* THE PROBLEM:
With the pictures left out, copy the listing below exactly.

* SUPPLIED ENTRIES:

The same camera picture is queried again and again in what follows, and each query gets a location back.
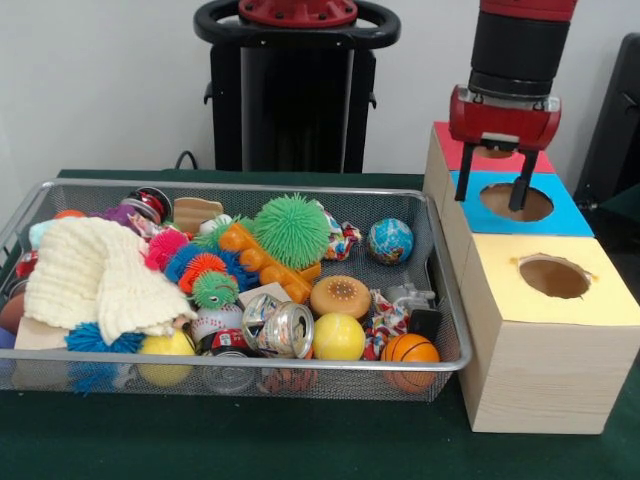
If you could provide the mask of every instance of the knitted fabric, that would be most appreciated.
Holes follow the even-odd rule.
[[[70,330],[97,320],[107,345],[127,332],[171,335],[174,318],[197,315],[175,285],[145,267],[147,249],[115,222],[57,222],[42,238],[25,315]]]

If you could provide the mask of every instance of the orange plastic toy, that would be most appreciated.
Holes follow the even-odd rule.
[[[240,264],[250,272],[260,272],[260,283],[268,285],[277,282],[295,303],[304,303],[311,294],[308,274],[302,274],[285,267],[274,260],[255,241],[249,231],[239,223],[234,223],[220,236],[218,245],[223,250],[240,252]]]
[[[436,347],[426,338],[415,333],[406,333],[393,338],[380,357],[382,362],[438,363],[440,355]],[[424,392],[435,381],[431,372],[385,372],[387,381],[407,393]]]
[[[84,212],[81,212],[80,210],[63,210],[53,218],[56,220],[59,220],[60,218],[68,218],[68,217],[82,218],[86,216],[87,214]]]

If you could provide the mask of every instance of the small basketball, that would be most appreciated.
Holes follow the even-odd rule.
[[[75,217],[75,218],[83,218],[86,217],[87,214],[84,212],[81,212],[79,210],[63,210],[62,212],[58,213],[55,217],[53,217],[56,220],[59,220],[61,218],[69,218],[69,217]]]
[[[428,339],[415,333],[393,338],[380,357],[382,362],[438,363],[438,350]],[[385,372],[387,381],[407,393],[422,393],[435,381],[432,372]]]

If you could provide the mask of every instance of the metal basket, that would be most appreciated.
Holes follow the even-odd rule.
[[[14,277],[14,265],[30,250],[29,227],[65,209],[101,212],[117,205],[141,185],[132,181],[60,179],[36,187],[0,233],[0,287]],[[434,203],[405,190],[277,187],[157,182],[172,200],[199,197],[221,202],[231,215],[254,216],[261,206],[285,193],[301,192],[320,201],[339,221],[349,220],[363,232],[377,220],[395,217],[411,227],[415,247],[404,264],[388,267],[370,259],[364,246],[345,262],[324,262],[323,276],[352,275],[369,288],[384,289],[413,282],[436,292],[442,313],[436,337],[441,363],[330,362],[238,357],[183,357],[65,350],[0,350],[0,389],[119,392],[181,395],[240,395],[432,401],[471,356],[464,310]],[[186,378],[172,387],[147,382],[141,364],[153,365],[159,377],[176,371]],[[426,391],[407,393],[393,386],[395,375],[429,375]]]

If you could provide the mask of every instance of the green table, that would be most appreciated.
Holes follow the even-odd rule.
[[[420,189],[417,175],[61,176]],[[0,393],[0,478],[640,478],[640,366],[601,436],[474,434],[457,378],[431,405]]]

* THE ANSWER:
The same camera picture is queried again and again in what follows, and each query gets a location back.
If you could provide the mask of every instance of the knitted fabric, that would be most appreciated.
Holes follow the even-odd rule.
[[[70,330],[97,320],[107,345],[127,332],[171,335],[174,318],[197,315],[175,285],[145,267],[147,249],[115,222],[57,222],[42,238],[25,315]]]

If you could provide the mask of every instance of the orange plastic toy, that would be most appreciated.
Holes follow the even-odd rule.
[[[240,264],[250,272],[260,272],[260,283],[268,285],[277,282],[295,303],[304,303],[311,294],[308,274],[302,274],[285,267],[274,260],[255,241],[249,231],[239,223],[234,223],[220,236],[218,245],[223,250],[240,252]]]
[[[436,347],[426,338],[415,333],[406,333],[393,338],[380,357],[382,362],[438,363],[440,355]],[[424,392],[435,381],[431,372],[385,372],[387,381],[407,393]]]
[[[84,212],[81,212],[80,210],[63,210],[53,218],[56,220],[59,220],[60,218],[68,218],[68,217],[82,218],[86,216],[87,214]]]

If you could provide the mask of every instance of the small basketball, that would be most appreciated.
Holes follow the even-odd rule.
[[[75,217],[75,218],[83,218],[86,217],[87,214],[84,212],[81,212],[79,210],[63,210],[62,212],[58,213],[55,217],[53,217],[56,220],[59,220],[61,218],[69,218],[69,217]]]
[[[428,339],[415,333],[393,338],[380,357],[382,362],[438,363],[438,350]],[[385,372],[387,381],[407,393],[422,393],[435,381],[432,372]]]

If you could provide the mask of every instance of the metal basket, that would be most appreciated.
Holes follow the even-odd rule.
[[[14,277],[14,265],[30,250],[29,227],[65,209],[101,212],[117,205],[141,185],[132,181],[60,179],[36,187],[0,233],[0,287]],[[434,203],[405,190],[277,187],[157,182],[172,200],[199,197],[221,202],[231,215],[254,216],[261,206],[285,193],[301,192],[320,201],[339,221],[349,220],[363,232],[377,220],[395,217],[411,227],[415,247],[404,264],[388,267],[370,259],[364,246],[345,262],[324,262],[323,276],[352,275],[369,288],[384,289],[413,282],[436,292],[442,313],[436,337],[441,363],[330,362],[238,357],[183,357],[65,350],[0,350],[0,389],[119,392],[181,395],[240,395],[432,401],[471,356],[464,310]],[[186,378],[172,387],[147,382],[141,364],[153,365],[159,377],[176,371]],[[426,391],[407,393],[393,386],[395,375],[429,375]]]

If you could provide the mask of every instance of the green table, that would be most appreciated.
Holes follow the even-odd rule.
[[[420,189],[417,175],[61,176]],[[0,393],[0,478],[640,478],[640,366],[601,436],[474,434],[457,378],[431,405]]]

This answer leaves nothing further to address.